Metadata-Version: 2.4
Name: weaviate-demo-datasets
Version: 0.8.1
Summary: Unofficial demo datasets for Weaviate
Author-email: JP Hwang <me@jphwang.com>
Requires-Python: >=3.8
Description-Content-Type: text/markdown
Requires-Dist: pandas
Requires-Dist: numpy
Requires-Dist: tqdm

## UNOFFICIAL Weaviate demo data uploader

This is an educational project that aims to make it easy to upload demo data to your instance of [Weaviate](https://weaviate.io).
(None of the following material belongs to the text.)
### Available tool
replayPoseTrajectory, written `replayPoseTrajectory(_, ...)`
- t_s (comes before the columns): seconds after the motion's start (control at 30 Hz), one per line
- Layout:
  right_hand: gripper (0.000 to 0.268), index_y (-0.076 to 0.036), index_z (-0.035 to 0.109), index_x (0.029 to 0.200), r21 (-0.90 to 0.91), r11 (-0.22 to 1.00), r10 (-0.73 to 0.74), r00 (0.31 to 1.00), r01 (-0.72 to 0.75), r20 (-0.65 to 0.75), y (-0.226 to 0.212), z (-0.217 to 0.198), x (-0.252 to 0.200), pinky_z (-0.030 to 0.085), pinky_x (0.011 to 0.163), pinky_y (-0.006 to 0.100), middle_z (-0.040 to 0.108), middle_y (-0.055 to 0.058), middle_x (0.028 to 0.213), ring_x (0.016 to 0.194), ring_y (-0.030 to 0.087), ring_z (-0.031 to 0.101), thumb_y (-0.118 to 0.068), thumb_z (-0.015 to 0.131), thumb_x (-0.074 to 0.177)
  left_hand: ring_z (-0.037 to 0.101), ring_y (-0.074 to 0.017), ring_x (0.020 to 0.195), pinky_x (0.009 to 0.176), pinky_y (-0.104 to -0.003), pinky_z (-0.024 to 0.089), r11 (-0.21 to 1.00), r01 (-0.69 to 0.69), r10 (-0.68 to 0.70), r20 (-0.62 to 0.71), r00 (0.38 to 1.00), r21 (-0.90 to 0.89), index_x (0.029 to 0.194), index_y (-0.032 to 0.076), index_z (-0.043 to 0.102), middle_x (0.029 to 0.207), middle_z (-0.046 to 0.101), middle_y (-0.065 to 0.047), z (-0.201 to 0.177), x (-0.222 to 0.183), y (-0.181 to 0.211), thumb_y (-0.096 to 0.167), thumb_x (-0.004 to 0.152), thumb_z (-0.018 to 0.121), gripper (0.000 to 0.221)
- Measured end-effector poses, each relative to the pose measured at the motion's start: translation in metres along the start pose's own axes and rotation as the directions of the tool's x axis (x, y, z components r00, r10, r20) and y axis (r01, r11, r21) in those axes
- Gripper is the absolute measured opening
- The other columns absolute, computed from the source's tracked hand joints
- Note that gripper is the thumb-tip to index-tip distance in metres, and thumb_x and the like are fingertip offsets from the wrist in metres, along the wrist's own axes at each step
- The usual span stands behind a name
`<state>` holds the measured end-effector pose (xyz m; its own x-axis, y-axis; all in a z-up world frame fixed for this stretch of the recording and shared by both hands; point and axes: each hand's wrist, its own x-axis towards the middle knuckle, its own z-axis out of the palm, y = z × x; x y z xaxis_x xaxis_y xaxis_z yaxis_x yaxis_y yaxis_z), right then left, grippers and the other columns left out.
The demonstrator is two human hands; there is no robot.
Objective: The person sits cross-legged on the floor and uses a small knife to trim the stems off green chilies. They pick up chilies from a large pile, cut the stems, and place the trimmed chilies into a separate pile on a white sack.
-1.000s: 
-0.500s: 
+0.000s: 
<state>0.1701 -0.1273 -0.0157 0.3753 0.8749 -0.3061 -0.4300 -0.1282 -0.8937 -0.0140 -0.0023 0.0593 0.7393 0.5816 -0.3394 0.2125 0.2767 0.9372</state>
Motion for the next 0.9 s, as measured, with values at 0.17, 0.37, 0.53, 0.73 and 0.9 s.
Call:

The target audience is developers learning how to use Weaviate.

## Usage

```shell
pip install -U weaviate-demo-datasets
```

Each dataset includes a default vectorizer configuration for convenience.
The target Weaviate instance must include the specified vectorizer module.

Once you instantiate a dataset, you can upload it to Weaviate with the following:

```python
import weaviate_datasets as wd
dataset = wd.JeopardyQuestions1k()  # Instantiate dataset
dataset.upload_dataset(client)  # Pass the Weaviate client instance
```

Where `client` is the instantiated `weaviate.WeaviateClient` object, such as:

```python
import weaviate
import os

client = weaviate.connect_to_local(
    headers={"X-OpenAI-Api-Key": os.getenv("OPENAI_APIKEY")}
)
```

To use a `weaviate.Client` object, use 0.5.x or older version of this package.

### Built-in methods
- `.upload_dataset(client)` - add defined classes to schema, adds objects
- `.get_sample()` - yields sample data object(s)

## Available classes

- Wiki100 (Top 100 Wikipedia articles)
  - `WikiChunk` collection
  - Various chunking options available:
    - Default: `wiki_sections` (sections of the Wikipedia article)
    - `wiki_section_chunked` (sections of the Wikipedia article, chunked into 200 character chunks)
    - `wiki_heading_only` (only the headings of the Wikipedia article sections)
    - `fixed` (fixed length chunks of 200 characters)
  - Use it as follows:
    ```python
    d = wd.Wiki100()
    d.collection_name = "WikiChunk"
    d.set_chunking("wiki_section_chunked")
    upload_responses = d.upload_dataset(client, overwrite=True)
    ```

- WineReviews (50 wine reviews)
  - `WineReview` collection
- WineReviewsNV (50 wine reviews)
  - `WineReviewNV` collection, with named vectors ("title", "review_body", and "title_country")
    - "title_country" -> Vector from concatenation of "title" + "country"
- WineReviewsMT (50 wine reviews)
  - `WineReviewMT` collection, tenants `tenantA` and `tenantB`
- JeopardyQuestions1k (1,000 Jeopardy questions & answers, vectorized with OpenAI `text-embedding-ada-002`)
  - `JeopardyQuestion` and `JeopardyCategory` collections
- JeopardyQuestions10k (10,000 Jeopardy questions & answers, vectorized with OpenAI `text-embedding-ada-002`)
  - `JeopardyQuestion` and `JeopardyCategory` collections
- NewsArticles (News articles, including their corresponding publications, authors & categories, vectorized with OpenAI `text-embedding-ada-002`)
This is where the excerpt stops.